Cerattepe’de ki mitinge katılmak üzere Artvin’e giderken 15 yerde yolumuzu kesip, her seferde o kadar insanın GBT’sini yapmaları daha dün gibi hafızalarda.
Hopa Cankurtaran’da yolumuzu kesen polis ve jandarmanın otobüsümüzü oradan ileri bırakmaması…
Değişik yöntemler kullanarak Artvin’e varmamızda hafızalarda tazeliğini koruyor.
Kadınları, kızları coplamaları, yerlerde sürüklemeleri, aşırı derecede biber gazı ve diğer gazları sıkmaları. hafızalarımıza kazınmış durumda.
Aynı uygulamaları derelerine sahip çıkan halka da uygulayan bir devlet söz konusu.
Tüm bunlara rağmen Artvin dışındaki Artvin dernek ve vakıflarının devlet ile ortak Artvin Günleri organize etmeyi düşünmesi, bunu gündeme getirip tartıştırması abesle iştigaldir.
Artvin’i yönetenler, ülkeyi yönetenler, yönettikleri alanları insan gibi yönetmedikleri sürece onlara merhaba denmesi bile abestir.
Bizim kadınlarımızı, kızlarımızı dövdüren Cumhurbaşkanı bizim cumhurbaşkanımız olamaz.

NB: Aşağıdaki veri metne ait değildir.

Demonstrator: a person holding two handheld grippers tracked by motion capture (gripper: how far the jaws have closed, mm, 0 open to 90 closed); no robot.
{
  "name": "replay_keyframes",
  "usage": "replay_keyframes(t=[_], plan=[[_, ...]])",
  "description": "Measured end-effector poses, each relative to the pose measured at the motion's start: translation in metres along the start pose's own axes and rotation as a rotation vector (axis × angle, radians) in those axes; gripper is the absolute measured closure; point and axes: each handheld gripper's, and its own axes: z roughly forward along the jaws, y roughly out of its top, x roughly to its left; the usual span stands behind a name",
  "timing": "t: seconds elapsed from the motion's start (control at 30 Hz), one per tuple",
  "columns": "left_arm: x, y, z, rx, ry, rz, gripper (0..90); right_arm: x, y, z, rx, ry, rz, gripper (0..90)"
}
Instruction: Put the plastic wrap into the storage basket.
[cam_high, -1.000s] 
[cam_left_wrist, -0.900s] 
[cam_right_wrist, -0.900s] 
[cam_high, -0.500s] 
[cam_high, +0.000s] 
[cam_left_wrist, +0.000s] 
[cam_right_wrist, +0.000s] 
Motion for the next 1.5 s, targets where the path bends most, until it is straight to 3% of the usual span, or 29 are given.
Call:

Başbakan, vali, belediye başkanı bizim olamaz. Onların talimatlarıyla halkını döven, hele hele kadını döven polis bizim polisimiz olamaz.
Bu gerekçeler ile Ankara’da ki derneklerin Atatürk Kültür Merkezi’nde adı Artvin Günleri olan böylesi organizasyonla dernek ve vakıfların ilgilenmesi Artvin’in onurunu zedeleyecektir.
Artvin’i Artvinlilere yakışır nitelikte yönetme birikimi, ahlakı olmayanların yönettiği sürece de Artvin halkı onlarla yan yana olmayacaktır. Böylesi bir gerçekle yüz yüze olmamıza rağmen bahsi geçen sosyal kurumlar ısrarla oraya giderlerse Artvin halkı tarafından tanınmayacakları bilinmelidir. Tüm bu yaşatılanlara bakınca, batsın böyle Artvin günleri, demek geliyor.